So actually, yes, they are using the AI models to predict your behaviors. And also other examples, for example, you are using your cell phone - iPhone, or Android phone - you're using the voice assistant, these kind of functions. So you will find actually they are very clever, right? So they can identify your voice and know what you want to do. So how these kinds of apps can do these kinds of things so accurately is because they also include the AI models in their apps.
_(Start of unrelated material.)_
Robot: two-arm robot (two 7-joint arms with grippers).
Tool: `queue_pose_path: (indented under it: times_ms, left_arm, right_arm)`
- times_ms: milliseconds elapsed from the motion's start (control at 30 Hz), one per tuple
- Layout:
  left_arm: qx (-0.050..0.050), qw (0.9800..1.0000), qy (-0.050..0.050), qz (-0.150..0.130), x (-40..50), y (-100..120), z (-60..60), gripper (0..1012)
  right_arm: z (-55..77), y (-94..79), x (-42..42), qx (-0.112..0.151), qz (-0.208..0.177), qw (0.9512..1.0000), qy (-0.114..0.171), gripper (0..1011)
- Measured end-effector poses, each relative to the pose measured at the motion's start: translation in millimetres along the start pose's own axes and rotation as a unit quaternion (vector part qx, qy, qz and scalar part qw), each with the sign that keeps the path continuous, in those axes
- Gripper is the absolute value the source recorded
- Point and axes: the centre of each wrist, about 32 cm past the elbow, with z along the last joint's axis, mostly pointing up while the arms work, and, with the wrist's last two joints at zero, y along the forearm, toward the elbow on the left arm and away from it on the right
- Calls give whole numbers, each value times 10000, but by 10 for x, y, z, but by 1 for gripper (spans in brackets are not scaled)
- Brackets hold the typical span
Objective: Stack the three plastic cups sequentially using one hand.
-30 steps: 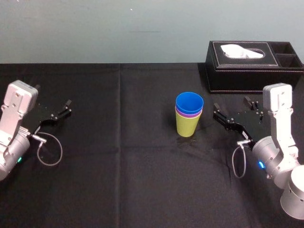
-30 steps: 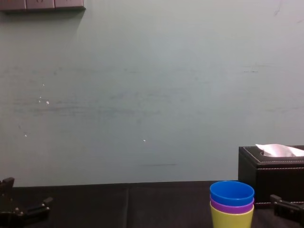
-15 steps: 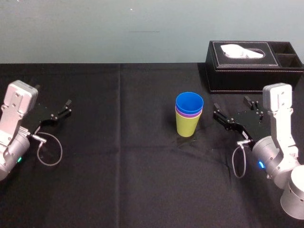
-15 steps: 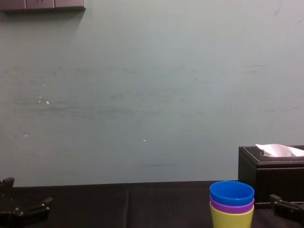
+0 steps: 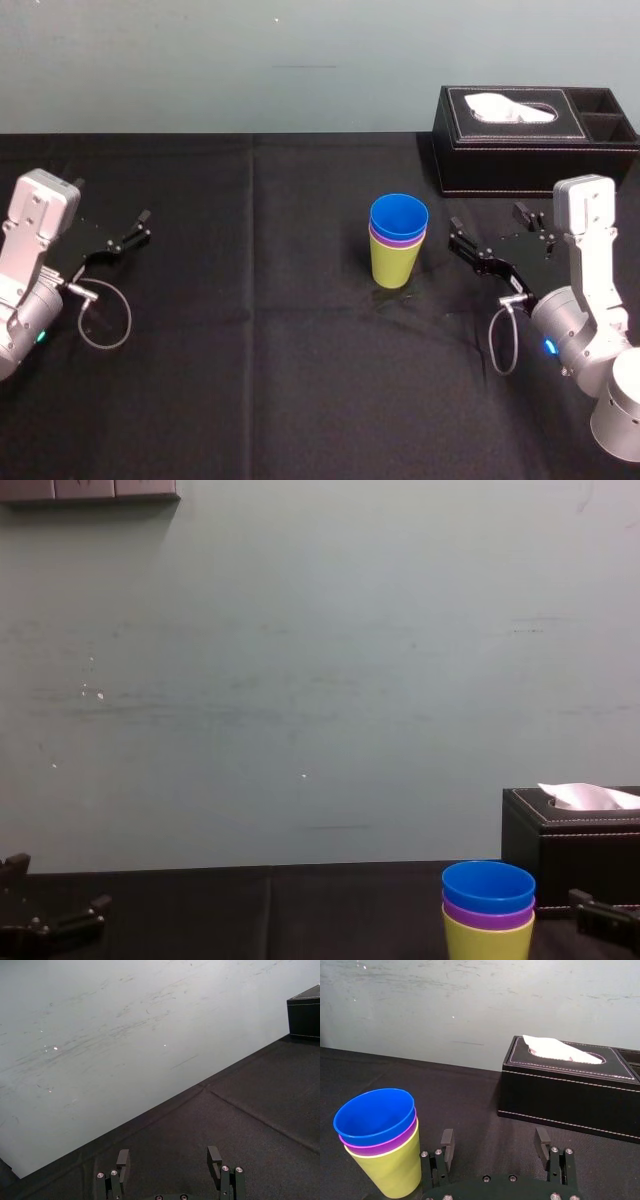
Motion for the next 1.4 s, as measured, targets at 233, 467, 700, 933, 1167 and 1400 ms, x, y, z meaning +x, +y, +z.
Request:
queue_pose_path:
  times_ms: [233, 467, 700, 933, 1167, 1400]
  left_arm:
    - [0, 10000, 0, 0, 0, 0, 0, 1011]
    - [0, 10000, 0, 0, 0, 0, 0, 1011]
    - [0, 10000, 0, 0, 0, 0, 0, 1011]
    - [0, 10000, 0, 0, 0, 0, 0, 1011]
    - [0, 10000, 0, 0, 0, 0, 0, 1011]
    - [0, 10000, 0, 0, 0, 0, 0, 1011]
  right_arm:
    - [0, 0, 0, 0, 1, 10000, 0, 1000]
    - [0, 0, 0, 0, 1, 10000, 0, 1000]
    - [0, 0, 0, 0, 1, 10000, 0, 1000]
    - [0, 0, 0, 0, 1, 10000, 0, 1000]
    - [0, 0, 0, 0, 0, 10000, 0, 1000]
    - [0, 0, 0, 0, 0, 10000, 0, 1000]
So that's kind of, you know, how the AI impacts this kind of daily life at this moment.

[00:04:45] Bouchie: So we have these applications in our daily life, but there are really also applications that are in the medical space, which we are going to talk about today. But one of the strengths of AI is that it allows us to process lots of data in a very short period of time. So can you talk about that a little bit?

[00:04:49] Yao: Yeah, so this is a great question. So actually, so if you look at the AI, actually right now, you know, it's a very popular and super hot topic. But actually, so, it's not that kind of new idea. So the AI concept that was initially introduced actually decades ago, but their application was hugely limited by the computational power at that moment.

[00:05:19] Bouchie: By the ability for the computers to do what they needed to do because of the technology?

[00:05:25] Yao: Technology was not there.

[00:05:26] Bouchie: Right.

[00:05:27] Yao: But now, actually, with the advancement of this kind of computer technology, basically, we focus on the two things, hardware and software. So they are so powerful now. And also, the other kind of component the AIs depend on the existing data set because they try to train their intelligence, the programs, based on this kind of data set. So now we're entering into this kind of digital era. So yes, now it becomes possible! So with the supercomputing, the computer is so powerful and also the data is everywhere. Why data is everywhere? Because we have the internet.

So the internet is a great platform and a vehicle to generate that kind of content in the data. And also, it's a great platform to distribute all these kinds of AI applications. So that's why it's time now that AI can really introduce into the daily life. And also, we have basically a lot of successful stories already. So one of the things that you will look at, for example, because the AI itself is a very broad discipline and you have multiple ways you can achieve the AI. So one of the ways you try to achieve that is - we call it machine learning. So machine learning basically is to try to build that intelligence program. And it's basically by allowing this kind of program to try to learn from the data set, existing data set, all the self-generated data set. And for a very complex problem, for example, you're trying to drive a car automatically or recognizing a very complex pattern. For example, just recognize somebody from the pictures, for example.

[00:07:24] Bouchie: Right, right. The facial recognition in our phones.

[00:07:28] Yao: So for those kind of applications, AI has achieved very promising results. Yeah, so that's why, for example, these kinds of things can apply to health care. For example, people already try to use this kind of machine learning approach, trying to analyze the CT or MR images.

[00:07:49] Bouchie: Right.

[00:07:50] Yao: Several groups already try to use this kind of approach, try to develop these kinds of diagnostic tools and to look at the pathology, for example, in the diabetes or the cardiovascular disease. Right. So... And for our lab, so yes, so we also try to use this machine learning, these kinds of powerful tools and combine with the traditional approach. For example, in our lab, we're using the multi-skilled biomechanics modeling, trying to study the musculoskeletal disease.

[00:08:25] Bouchie: Right, right. So the AI is only as good as the data set that goes into it, correct? So what you're saying is that because now we have this tremendous amount of data, now we are able to utilize AI in a way that we haven't been able to do before, because whether it's data around our shopping behaviors on Amazon, and Amazon can serve up to us something that we might be interested in shopping for that we didn't even know we wanted or needed, but also on the medical side, there's also a tremendous amount of data being generated there in terms of... of data around different health issues. You mentioned MRI and CT scan, you know, as far as x-ray imaging and those kind of things that allow us to utilize AI in the medical space.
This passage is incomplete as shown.